Excerpted records
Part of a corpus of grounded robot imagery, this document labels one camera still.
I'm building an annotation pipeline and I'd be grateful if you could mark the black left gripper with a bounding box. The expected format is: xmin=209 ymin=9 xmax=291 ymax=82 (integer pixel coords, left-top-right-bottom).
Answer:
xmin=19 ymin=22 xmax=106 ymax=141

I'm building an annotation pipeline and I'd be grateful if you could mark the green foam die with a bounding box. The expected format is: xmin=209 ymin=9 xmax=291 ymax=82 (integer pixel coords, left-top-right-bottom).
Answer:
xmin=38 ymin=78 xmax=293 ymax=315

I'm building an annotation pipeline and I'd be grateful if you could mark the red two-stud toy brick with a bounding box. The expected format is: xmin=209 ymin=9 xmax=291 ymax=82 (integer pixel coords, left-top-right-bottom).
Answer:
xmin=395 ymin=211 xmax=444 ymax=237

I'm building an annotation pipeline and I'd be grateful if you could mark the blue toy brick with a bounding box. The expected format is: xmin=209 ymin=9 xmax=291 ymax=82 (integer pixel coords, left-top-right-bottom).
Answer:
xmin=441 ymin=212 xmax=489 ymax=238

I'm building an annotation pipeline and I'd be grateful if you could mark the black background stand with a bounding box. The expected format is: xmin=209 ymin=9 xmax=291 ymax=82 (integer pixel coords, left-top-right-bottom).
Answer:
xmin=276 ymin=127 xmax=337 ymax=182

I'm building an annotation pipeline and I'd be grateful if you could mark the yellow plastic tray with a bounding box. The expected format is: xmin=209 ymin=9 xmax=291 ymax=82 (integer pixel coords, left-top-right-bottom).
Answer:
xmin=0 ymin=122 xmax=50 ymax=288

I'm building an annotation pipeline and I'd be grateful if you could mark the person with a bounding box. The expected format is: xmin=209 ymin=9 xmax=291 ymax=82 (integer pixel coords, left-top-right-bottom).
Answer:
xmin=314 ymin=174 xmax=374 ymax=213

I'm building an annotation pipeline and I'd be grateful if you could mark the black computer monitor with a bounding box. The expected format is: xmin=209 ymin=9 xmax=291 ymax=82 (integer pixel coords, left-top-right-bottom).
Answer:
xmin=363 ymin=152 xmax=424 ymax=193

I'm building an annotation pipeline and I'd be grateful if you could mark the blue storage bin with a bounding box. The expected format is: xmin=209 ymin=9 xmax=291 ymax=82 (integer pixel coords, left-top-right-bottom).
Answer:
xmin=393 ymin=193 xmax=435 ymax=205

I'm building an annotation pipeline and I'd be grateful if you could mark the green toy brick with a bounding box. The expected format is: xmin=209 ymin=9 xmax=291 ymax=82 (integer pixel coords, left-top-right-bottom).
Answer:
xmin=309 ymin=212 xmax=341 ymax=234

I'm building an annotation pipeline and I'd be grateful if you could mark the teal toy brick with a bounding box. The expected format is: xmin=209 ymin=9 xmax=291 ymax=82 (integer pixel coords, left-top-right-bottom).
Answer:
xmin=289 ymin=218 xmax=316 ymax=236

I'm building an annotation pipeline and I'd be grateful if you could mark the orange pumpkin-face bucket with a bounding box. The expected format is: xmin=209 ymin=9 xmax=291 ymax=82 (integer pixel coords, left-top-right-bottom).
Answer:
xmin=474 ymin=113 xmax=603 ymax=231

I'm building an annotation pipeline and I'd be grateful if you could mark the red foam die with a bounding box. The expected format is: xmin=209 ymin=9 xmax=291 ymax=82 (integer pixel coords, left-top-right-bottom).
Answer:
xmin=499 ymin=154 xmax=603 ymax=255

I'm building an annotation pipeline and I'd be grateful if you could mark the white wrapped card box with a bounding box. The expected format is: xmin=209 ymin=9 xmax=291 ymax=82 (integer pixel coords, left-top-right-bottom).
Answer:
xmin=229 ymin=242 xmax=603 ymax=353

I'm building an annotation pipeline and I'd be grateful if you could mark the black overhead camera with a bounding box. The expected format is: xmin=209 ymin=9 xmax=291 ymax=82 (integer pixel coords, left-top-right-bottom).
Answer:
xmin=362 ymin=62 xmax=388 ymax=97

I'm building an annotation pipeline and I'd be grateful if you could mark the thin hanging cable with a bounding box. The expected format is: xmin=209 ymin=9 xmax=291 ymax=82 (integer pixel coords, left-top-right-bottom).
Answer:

The problem
Tally the lines that hold the word "foam" in the listing, and give the tally with nothing else.

Result for this exercise
2